Implications of a common private keys directory in 2.1

Robert J. Hansen rjh at sixdemonbag.org
Tue Nov 22 20:52:04 CET 2016


> gpg is intended to run on the client, not the server. A mail service
operator
> should not hold the private keys of its users, never mind perform
encryption
> operations on their behalf. I would question the design of your
architecture if
> you feel this is necessary.

I concur.  This post is agreement, not dissent.

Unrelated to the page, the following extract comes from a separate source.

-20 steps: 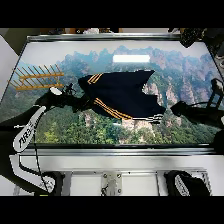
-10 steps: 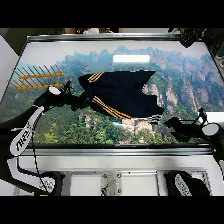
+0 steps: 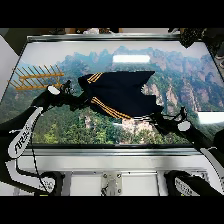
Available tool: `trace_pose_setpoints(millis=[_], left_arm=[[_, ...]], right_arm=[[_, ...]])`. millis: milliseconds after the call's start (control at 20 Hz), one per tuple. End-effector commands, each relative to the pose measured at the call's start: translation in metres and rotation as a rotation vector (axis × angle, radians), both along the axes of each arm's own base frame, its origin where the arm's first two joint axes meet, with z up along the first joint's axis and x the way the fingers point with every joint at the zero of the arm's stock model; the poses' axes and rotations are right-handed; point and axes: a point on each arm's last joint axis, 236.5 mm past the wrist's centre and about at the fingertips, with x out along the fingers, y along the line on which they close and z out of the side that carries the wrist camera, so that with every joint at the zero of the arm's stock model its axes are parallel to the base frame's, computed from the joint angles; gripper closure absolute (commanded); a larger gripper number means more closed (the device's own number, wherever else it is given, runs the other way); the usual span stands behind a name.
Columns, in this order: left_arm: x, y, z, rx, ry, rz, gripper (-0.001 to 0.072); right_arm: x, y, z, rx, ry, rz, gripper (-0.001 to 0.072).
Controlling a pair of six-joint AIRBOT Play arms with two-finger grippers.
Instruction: Fold the clothes and pants, and hang the long-sleeved shirts on hangers.
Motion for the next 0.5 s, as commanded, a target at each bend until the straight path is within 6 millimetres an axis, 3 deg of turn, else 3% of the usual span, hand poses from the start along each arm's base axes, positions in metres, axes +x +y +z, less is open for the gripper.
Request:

A user ID on a key makes an assertion: "The person named X is in control of
this certificate."  But in this architecture the end-user *isn't* in
control.  You remain in complete control of the private certificate.  You
have the power to completely undermine the system.  So for that reason, it
seems strange to me that your users would have their own private
certificates -- what, precisely, *could* they certify?

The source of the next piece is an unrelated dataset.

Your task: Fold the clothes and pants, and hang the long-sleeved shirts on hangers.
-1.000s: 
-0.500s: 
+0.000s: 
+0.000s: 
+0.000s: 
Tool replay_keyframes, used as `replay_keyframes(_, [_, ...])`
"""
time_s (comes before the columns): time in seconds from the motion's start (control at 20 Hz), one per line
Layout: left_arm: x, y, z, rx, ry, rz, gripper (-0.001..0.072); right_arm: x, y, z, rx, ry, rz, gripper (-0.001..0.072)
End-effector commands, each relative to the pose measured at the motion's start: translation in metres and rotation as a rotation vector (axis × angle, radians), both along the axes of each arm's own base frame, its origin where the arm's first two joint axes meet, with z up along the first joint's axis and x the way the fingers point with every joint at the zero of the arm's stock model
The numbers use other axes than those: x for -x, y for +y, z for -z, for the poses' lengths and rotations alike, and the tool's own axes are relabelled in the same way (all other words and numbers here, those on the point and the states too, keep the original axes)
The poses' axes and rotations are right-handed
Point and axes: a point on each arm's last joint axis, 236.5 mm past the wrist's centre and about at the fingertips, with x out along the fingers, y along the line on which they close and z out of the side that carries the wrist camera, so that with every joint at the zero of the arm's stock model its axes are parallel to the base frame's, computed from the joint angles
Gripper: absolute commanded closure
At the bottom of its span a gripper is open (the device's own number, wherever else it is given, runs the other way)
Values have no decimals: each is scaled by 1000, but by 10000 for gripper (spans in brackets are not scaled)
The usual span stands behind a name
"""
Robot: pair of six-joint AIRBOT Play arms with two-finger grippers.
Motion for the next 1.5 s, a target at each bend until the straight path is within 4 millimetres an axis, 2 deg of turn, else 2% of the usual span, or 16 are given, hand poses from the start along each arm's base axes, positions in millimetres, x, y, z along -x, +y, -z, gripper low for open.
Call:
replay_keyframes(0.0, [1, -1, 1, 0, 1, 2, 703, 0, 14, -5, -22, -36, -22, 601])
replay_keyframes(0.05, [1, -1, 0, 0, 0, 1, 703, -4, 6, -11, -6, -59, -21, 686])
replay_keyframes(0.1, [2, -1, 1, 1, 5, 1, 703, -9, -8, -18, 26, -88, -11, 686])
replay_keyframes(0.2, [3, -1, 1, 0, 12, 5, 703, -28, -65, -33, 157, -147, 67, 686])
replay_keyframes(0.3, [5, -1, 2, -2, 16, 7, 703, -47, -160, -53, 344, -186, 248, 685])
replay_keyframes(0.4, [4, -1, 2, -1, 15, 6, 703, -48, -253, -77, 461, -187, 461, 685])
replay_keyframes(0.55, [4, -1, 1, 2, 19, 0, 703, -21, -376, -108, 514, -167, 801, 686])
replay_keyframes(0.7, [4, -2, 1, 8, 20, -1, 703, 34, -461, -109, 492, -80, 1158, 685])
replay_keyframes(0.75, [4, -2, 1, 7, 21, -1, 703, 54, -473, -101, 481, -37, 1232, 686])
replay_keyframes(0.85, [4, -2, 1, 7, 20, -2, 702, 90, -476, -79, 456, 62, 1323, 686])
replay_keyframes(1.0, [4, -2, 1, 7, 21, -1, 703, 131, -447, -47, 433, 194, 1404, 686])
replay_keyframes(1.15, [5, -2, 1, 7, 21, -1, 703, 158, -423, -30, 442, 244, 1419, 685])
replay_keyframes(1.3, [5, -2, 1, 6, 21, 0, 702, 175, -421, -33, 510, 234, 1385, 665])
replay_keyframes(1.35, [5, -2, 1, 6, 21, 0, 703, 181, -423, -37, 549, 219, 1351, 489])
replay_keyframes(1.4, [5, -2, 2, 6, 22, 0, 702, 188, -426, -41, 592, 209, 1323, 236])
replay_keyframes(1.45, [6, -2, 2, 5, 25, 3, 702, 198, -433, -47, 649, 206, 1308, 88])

Likewise, a signature on a message makes an assertion: "This message went
through the hands of the person who controlled this certificate, and has not
been altered since then."  (Signatures do not prove authorship: that's a
common misconception.  If Alice sends Bob a signed message saying "I love
you", and Bob strips off the signature, places his own on it, and sends it
on to Charlene, Charlene will have a message Alice authored but which Bob
signed.  Charlene can prove the message went through Bob's hands, but she
cannot prove who wrote it.)

But if I'm on your system, and you're the one doing signatures for me, then
what does a signature which claims to be from me really attest?

Your scheme appears to deeply subvert the meaning of signatures and
certificate ownership.  This is crazy.  Maybe it's crazy enough to be a
breakthrough, but so far I'm not seeing it.